Les années 1990 ont été dures : la multiplication des tagueurs a rendu la police hargneuse. Un jour, elle imprime un dessin sous-titré « Égérie et j’ai pleuré » sur un mur du Marais. Le propriétaire porte plainte et elle est arrêtée en 1997. Miss.Tic est condamnée en appel à verser 22 000 francs au suspect. Elle veut continuer de travailler mais refuser d’être prise pour une délinquante.

Dans le 20e arrondissement, elle négocie avec la mairie, les commerçants, les habitants pour imprimer cinquante pochoirs, une série intitulée Muses et hommes : les dessins copient des fragments de tableaux de peintres célèbres. Dans le 5e arrondissement, elle discute également avec les commerçants, qui achètent d’accord. Même a choisi à la Butte-aux-Cailles.

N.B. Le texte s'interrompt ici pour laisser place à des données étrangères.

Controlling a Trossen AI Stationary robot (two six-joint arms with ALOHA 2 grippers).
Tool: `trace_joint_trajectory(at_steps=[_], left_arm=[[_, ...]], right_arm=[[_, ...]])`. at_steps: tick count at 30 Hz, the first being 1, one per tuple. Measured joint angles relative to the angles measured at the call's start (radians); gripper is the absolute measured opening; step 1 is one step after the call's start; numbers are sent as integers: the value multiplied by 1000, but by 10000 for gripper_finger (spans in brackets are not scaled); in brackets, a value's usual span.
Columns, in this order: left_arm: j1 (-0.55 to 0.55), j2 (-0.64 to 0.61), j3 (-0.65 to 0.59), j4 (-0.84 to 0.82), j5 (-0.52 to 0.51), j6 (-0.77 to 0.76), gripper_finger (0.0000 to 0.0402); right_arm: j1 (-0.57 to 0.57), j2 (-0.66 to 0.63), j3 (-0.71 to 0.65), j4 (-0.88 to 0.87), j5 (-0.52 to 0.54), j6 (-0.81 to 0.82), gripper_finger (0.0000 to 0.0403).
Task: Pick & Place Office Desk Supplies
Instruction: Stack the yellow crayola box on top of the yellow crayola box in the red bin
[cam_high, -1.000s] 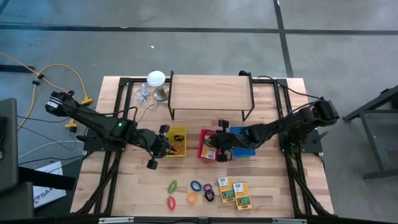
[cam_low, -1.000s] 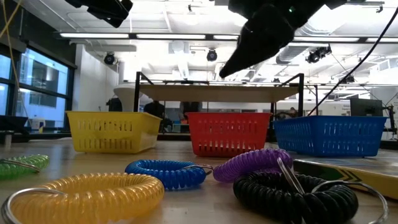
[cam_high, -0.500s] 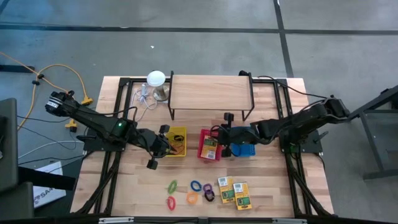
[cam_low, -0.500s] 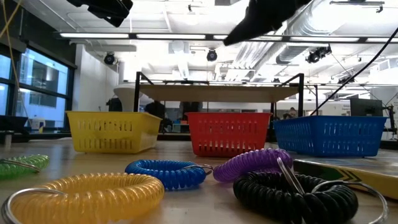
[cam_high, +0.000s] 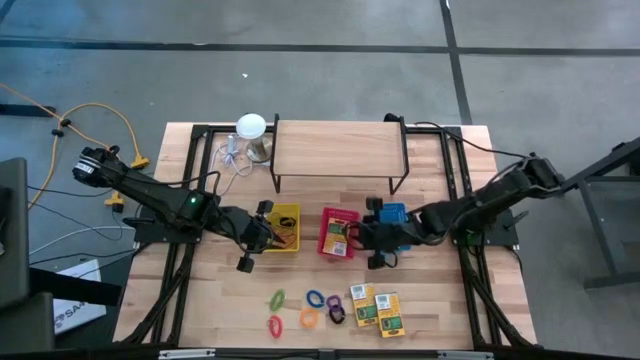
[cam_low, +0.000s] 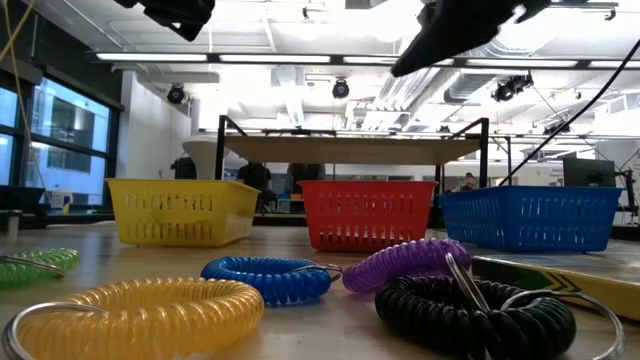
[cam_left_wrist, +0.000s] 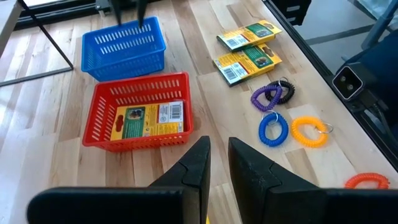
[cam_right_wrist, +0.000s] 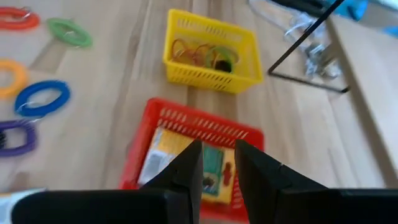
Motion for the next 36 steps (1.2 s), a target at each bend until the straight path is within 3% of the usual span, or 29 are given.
trace_joint_trajectory(at_steps=[10,17,25,36], left_arm=[[0,0,0,0,0,0,54],[0,0,0,0,0,0,54],[0,0,0,0,0,0,54],[0,0,0,1,0,0,54]], right_arm=[[110,-1,0,-153,-1,174,82],[191,-1,0,-160,3,188,82],[266,-1,0,-229,127,214,82],[378,-1,0,-263,171,312,82]])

Louis Vuitton lui demande un pochoir pour un carton d’invitation. La marque japonaise Comme des garçons édite un journal rétrospectif, le styliste Kenzo fabrique un tee-shirt. Paul Personne tourne un clip près de ses œuvres. Dans son atelier, d’immenses tableaux sont des photographies de ses ruelles, de ses portes de garages et rideaux de commerçants graffités. Miss.Tic fait du commerce en figure ses œuvres qui sont vouées à l’éphémère.

Lors de la Journée internationale des droits des femmes, le 8 mars 2011, La Poste émet des timbres reproduisant des œuvres de Miss.Tic, inspirées de ses pochoirs. En 2013, l’agglomération de Montpellier a choisi de réaliser le design de sa future cinquième ligne de tramway.

Lire aussi : Article réservé à nos abonnés Miss-Tic, princesse du graffiti

Biographie

1956 Naissance à Paris.

1980-1982 Voyage à Los Angeles et à San Francisco.

1985 Naissance de Miss.Tic.

1999 Procès intentionné par un propriétaire d’immeuble.

2022 Mort à Paris

Le Monde

Leave a Reply

Your email address will not be published.